WHAT THIS TASK INVOLVES:
Reproduce word for word the lines between those holding "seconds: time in" and "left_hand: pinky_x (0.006", inclusive, and nothing else from the data below.
[RECORDED DATA Boundary: Start]
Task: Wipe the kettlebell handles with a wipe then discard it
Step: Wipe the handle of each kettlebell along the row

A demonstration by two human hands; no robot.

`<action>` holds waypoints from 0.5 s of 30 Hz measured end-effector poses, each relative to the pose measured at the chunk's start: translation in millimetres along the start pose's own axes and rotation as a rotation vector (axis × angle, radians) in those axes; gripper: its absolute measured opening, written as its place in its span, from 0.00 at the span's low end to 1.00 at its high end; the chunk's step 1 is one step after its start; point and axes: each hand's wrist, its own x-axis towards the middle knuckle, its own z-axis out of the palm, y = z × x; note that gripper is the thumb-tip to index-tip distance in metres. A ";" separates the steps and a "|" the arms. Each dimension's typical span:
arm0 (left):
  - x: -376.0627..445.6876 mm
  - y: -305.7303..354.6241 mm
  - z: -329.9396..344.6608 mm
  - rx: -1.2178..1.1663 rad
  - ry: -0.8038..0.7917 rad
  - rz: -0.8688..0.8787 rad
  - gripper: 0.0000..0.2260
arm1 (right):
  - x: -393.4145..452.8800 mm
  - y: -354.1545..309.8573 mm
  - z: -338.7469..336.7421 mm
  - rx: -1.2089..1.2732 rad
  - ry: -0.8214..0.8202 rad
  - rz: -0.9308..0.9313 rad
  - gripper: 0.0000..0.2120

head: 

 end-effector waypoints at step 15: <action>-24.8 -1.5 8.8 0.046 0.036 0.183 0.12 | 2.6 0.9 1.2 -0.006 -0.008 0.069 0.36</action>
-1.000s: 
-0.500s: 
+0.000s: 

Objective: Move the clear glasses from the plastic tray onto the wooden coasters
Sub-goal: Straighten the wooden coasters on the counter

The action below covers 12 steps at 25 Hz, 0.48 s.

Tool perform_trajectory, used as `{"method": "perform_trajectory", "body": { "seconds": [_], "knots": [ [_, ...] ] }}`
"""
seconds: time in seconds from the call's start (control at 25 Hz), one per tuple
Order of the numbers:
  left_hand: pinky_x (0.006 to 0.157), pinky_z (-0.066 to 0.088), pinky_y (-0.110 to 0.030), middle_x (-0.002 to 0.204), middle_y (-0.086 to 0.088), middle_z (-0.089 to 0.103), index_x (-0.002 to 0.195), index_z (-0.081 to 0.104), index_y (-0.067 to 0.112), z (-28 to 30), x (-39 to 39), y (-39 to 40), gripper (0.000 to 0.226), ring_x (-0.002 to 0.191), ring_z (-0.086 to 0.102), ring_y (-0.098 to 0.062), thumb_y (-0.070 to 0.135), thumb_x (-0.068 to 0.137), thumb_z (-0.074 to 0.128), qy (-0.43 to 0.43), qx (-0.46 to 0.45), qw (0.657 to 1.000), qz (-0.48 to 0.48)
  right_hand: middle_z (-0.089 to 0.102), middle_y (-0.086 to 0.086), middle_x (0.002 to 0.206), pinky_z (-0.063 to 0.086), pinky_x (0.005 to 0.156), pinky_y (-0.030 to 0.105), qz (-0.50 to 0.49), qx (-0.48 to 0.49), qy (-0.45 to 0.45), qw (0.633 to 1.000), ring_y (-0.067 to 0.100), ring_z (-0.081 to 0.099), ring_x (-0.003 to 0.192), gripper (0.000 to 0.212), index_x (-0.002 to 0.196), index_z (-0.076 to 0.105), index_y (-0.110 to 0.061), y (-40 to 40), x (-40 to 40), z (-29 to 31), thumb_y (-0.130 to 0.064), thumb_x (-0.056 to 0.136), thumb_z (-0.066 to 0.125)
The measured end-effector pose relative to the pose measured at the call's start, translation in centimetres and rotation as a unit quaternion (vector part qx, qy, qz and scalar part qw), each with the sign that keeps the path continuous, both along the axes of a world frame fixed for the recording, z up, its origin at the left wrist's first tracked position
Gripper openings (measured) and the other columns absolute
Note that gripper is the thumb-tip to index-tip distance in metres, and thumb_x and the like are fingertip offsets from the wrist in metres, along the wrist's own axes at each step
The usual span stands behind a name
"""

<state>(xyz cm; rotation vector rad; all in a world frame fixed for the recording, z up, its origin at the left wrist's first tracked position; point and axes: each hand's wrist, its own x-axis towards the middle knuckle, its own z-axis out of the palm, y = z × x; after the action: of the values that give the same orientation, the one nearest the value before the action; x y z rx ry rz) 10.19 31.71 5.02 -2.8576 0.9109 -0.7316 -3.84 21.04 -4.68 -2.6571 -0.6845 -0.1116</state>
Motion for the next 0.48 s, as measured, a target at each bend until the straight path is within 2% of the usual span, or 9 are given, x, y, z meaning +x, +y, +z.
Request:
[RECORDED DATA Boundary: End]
OUTPUT OF THE EXERCISE:
seconds: time in seconds from the call's start (control at 25 Hz), one per tuple
Order of the numbers:
  left_hand: pinky_x (0.006 to 0.157), pinky_z (-0.066 to 0.088), pinky_y (-0.110 to 0.030), middle_x (-0.002 to 0.204), middle_y (-0.086 to 0.088), middle_z (-0.089 to 0.103), index_x (-0.002 to 0.195), index_z (-0.081 to 0.104), index_y (-0.067 to 0.112), z (-28 to 30), x (-39 to 39), y (-39 to 40), gripper (0.000 to 0.226), ring_x (-0.002 to 0.191), ring_z (-0.086 to 0.102), ring_y (-0.098 to 0.062), thumb_y (-0.070 to 0.135), thumb_x (-0.068 to 0.137), thumb_z (-0.074 to 0.128), qy (-0.43 to 0.43), qx (-0.46 to 0.45), qw (0.657 to 1.000), qz (-0.48 to 0.48)

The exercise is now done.